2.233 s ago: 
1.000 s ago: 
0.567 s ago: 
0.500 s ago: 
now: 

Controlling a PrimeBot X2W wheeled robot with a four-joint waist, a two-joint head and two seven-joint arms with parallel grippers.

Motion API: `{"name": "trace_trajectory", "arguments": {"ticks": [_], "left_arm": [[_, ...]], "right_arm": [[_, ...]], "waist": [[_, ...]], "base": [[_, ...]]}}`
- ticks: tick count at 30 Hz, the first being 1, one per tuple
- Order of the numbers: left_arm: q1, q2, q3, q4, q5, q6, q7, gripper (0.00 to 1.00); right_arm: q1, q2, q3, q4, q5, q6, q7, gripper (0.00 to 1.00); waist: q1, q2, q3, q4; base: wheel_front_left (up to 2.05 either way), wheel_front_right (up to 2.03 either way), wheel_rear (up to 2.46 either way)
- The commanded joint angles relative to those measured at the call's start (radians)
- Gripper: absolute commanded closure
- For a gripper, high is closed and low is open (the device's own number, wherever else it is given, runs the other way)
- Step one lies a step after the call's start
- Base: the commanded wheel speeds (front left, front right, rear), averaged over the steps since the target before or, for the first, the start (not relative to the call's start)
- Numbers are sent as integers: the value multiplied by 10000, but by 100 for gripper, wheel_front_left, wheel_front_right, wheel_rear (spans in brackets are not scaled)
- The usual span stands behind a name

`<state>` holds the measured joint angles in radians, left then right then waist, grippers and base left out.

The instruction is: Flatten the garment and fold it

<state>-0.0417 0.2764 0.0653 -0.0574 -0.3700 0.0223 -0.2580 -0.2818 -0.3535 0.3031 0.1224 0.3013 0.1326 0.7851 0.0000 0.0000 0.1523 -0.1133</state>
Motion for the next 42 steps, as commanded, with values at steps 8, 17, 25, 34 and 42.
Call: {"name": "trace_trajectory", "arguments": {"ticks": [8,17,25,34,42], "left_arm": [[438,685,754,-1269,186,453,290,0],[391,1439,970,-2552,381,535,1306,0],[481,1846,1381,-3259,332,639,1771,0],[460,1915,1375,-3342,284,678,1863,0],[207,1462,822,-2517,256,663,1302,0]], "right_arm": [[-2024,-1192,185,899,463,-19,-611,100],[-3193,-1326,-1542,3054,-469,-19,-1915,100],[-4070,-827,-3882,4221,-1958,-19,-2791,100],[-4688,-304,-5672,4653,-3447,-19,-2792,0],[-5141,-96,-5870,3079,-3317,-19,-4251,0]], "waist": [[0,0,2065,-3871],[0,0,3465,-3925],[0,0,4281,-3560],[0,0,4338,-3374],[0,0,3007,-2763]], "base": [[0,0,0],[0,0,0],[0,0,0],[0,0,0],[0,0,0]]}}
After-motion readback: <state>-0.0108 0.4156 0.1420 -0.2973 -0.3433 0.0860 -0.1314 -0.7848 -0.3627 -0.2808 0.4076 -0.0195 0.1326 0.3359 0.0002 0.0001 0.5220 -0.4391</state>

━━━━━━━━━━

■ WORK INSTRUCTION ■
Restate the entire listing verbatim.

■ ANSWER TO THIS EXERCISE ■
2.233 s ago: 
1.000 s ago: 
0.567 s ago: 
0.500 s ago: 
now: 

Controlling a PrimeBot X2W wheeled robot with a four-joint waist, a two-joint head and two seven-joint arms with parallel grippers.

Motion API: `{"name": "trace_trajectory", "arguments": {"ticks": [_], "left_arm": [[_, ...]], "right_arm": [[_, ...]], "waist": [[_, ...]], "base": [[_, ...]]}}`
- ticks: tick count at 30 Hz, the first being 1, one per tuple
- Order of the numbers: left_arm: q1, q2, q3, q4, q5, q6, q7, gripper (0.00 to 1.00); right_arm: q1, q2, q3, q4, q5, q6, q7, gripper (0.00 to 1.00); waist: q1, q2, q3, q4; base: wheel_front_left (up to 2.05 either way), wheel_front_right (up to 2.03 either way), wheel_rear (up to 2.46 either way)
- The commanded joint angles relative to those measured at the call's start (radians)
- Gripper: absolute commanded closure
- For a gripper, high is closed and low is open (the device's own number, wherever else it is given, runs the other way)
- Step one lies a step after the call's start
- Base: the commanded wheel speeds (front left, front right, rear), averaged over the steps since the target before or, for the first, the start (not relative to the call's start)
- Numbers are sent as integers: the value multiplied by 10000, but by 100 for gripper, wheel_front_left, wheel_front_right, wheel_rear (spans in brackets are not scaled)
- The usual span stands behind a name

`<state>` holds the measured joint angles in radians, left then right then waist, grippers and base left out.

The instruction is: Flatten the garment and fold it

<state>-0.0417 0.2764 0.0653 -0.0574 -0.3700 0.0223 -0.2580 -0.2818 -0.3535 0.3031 0.1224 0.3013 0.1326 0.7851 0.0000 0.0000 0.1523 -0.1133</state>
Motion for the next 42 steps, as commanded, with values at steps 8, 17, 25, 34 and 42.
Call: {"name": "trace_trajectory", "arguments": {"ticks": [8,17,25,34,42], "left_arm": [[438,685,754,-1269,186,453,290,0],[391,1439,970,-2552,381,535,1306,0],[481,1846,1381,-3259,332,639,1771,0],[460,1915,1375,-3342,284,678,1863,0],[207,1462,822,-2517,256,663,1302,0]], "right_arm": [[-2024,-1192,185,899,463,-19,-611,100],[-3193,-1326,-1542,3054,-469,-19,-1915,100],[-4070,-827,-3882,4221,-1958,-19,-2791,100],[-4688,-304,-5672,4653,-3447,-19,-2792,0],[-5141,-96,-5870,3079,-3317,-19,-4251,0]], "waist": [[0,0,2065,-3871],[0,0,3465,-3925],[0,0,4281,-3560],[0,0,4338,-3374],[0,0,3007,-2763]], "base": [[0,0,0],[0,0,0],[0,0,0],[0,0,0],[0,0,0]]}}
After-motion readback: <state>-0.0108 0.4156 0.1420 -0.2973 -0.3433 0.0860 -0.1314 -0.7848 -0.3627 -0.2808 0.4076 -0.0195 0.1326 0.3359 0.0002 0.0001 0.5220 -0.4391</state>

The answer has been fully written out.